Gelant treatments normally are the best option for casing leaks and flow behind pipe with flow restrictions that prevent effective cement placement. Both gelants and preformed gels have successfully treated hydraulic or natural fractures that connect to an aquifer.

Treatments with preformed gels normally are the best option for faults or fractures crossing a deviated or horizontal well, for a single fracture causing channeling between wells, or for a natural fracture system that allows channeling between wells.

Gel treatments can be categorized into three main types: permeability blockers, selective permeability blockers, and relative permeability modifiers.


When the water-producing zone is known, operators can use mechanical gravel-packed slotted liners selectively to produce certain zones. When the water-producing zone is unknown or when there are breakthrough or operating difficulties, they can use chemical methods such as gels, catalyzed silicate injection, or micromatrix cement. Chemical methods may need repeating as the production profile changes or the chemicals break down with time.

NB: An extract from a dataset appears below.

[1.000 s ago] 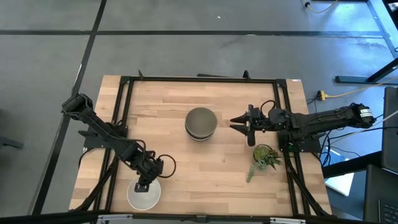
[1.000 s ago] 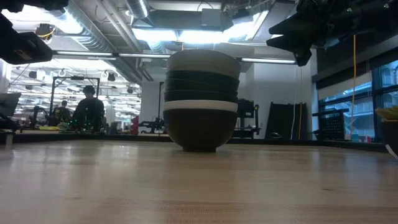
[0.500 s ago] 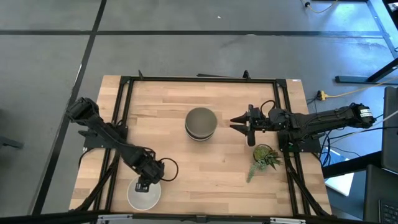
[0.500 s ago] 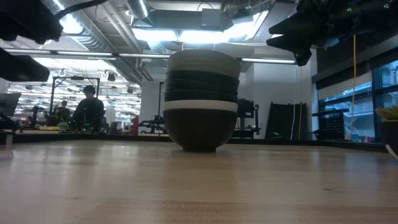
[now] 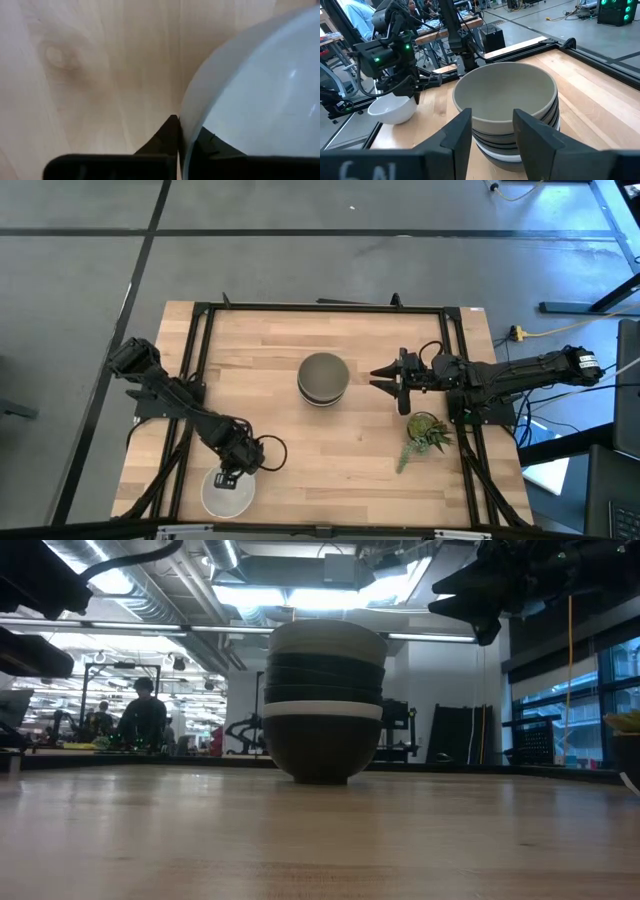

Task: Nest bowls inside each other
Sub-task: Stack the white bowl on the gray bowl

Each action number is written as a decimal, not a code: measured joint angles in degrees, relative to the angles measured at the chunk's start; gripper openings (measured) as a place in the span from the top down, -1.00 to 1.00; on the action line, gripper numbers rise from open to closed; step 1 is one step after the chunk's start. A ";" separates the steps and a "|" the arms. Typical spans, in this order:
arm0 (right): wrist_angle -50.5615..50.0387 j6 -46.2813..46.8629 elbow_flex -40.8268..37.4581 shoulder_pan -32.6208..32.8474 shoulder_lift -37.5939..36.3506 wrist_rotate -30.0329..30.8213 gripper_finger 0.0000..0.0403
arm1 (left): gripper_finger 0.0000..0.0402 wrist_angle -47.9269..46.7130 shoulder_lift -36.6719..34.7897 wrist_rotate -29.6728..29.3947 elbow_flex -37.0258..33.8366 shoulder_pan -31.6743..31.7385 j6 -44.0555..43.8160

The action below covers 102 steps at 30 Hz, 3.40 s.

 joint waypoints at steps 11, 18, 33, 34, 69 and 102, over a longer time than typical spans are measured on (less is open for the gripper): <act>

Selecting the optimum method should depend on the technical and economical evaluation of previous fields’ applications.

After implementing the treatment method, the operator needs to monitor the water/oil ratio regularly to determine success of the method.


A well in Kahraman-C field provides an example of a successful treatment for reducing water production.

The field is in the northwest part of the Khalda concession in the north part of Egypt’s western desert (Fig. 2). The field discovery well, Kahraman-C2, was drilled in 1992. The field currently has 60 oil producing wells and 18 water-injection wells.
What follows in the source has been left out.